= COLLECTED DATA =
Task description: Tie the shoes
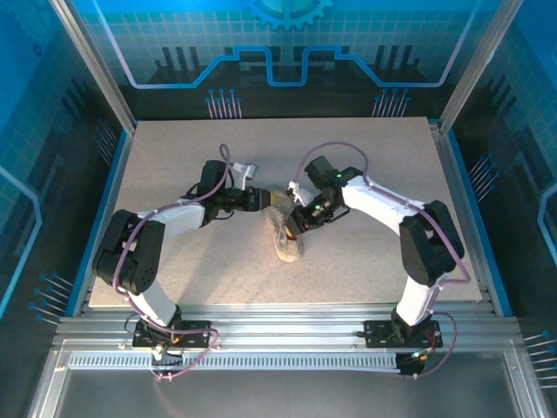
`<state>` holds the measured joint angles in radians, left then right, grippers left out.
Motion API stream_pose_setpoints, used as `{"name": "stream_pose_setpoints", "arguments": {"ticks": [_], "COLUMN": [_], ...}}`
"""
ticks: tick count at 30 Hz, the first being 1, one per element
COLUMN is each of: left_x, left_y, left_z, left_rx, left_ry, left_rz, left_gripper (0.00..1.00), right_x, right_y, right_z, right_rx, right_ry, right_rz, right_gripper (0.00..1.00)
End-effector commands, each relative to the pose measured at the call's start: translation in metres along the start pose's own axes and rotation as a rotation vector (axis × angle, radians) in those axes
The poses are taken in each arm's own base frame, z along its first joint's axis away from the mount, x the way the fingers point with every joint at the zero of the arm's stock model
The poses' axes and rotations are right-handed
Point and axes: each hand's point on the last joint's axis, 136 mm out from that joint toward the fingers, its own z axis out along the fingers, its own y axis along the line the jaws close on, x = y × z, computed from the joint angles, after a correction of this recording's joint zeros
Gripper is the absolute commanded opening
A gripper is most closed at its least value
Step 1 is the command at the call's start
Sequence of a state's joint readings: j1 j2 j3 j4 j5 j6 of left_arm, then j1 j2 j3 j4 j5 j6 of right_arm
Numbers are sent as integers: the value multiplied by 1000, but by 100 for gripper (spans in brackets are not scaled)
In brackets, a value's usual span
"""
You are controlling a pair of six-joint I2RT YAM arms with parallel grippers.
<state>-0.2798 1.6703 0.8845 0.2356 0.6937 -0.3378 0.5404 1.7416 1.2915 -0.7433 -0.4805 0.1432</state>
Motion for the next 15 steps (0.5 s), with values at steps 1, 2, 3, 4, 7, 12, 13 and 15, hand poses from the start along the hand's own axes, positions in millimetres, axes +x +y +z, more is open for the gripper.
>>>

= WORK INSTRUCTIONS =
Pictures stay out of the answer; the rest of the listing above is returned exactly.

= EXERCISE RESULT =
Task description: Tie the shoes
`<state>` holds the measured joint angles in radians, left then right, grippers left out.
Motion API stream_pose_setpoints, used as `{"name": "stream_pose_setpoints", "arguments": {"ticks": [_], "COLUMN": [_], ...}}`
"""
ticks: tick count at 30 Hz, the first being 1, one per element
COLUMN is each of: left_x, left_y, left_z, left_rx, left_ry, left_rz, left_gripper (0.00..1.00), right_x, right_y, right_z, right_rx, right_ry, right_rz, right_gripper (0.00..1.00)
End-effector commands, each relative to the pose measured at the call's start: translation in metres along the start pose's own axes and rotation as a rotation vector (axis × angle, radians) in those axes
The poses are taken in each arm's own base frame, z along its first joint's axis away from the mount, x the way the fingers point with every joint at the zero of the arm's stock model
The poses' axes and rotations are right-handed
Point and axes: each hand's point on the last joint's axis, 136 mm out from that joint toward the fingers, its own z axis out along the fingers, its own y axis along the line the jaws close on, x = y × z, computed from the joint angles, after a correction of this recording's joint zeros
Gripper is the absolute commanded opening
A gripper is most closed at its least value
Step 1 is the command at the call's start
Sequence of a state's joint readings: j1 j2 j3 j4 j5 j6 of left_arm, then j1 j2 j3 j4 j5 j6 of right_arm
Numbers are sent as integers: the value multiplied by 1000, but by 100 for gripper (spans in brackets are not scaled)
In brackets, a value's usual span
"""
You are controlling a pair of six-joint I2RT YAM arms with parallel grippers.
<state>-0.2798 1.6703 0.8845 0.2356 0.6937 -0.3378 0.5404 1.7416 1.2915 -0.7433 -0.4805 0.1432</state>
Motion for the next 15 steps (0.5 s), with values at steps 1, 2, 3, 4, 7, 12, 13 and 15, hand poses from the start along the hand's own axes, positions in millimetres, axes +x +y +z, more is open for the gripper.
>>>

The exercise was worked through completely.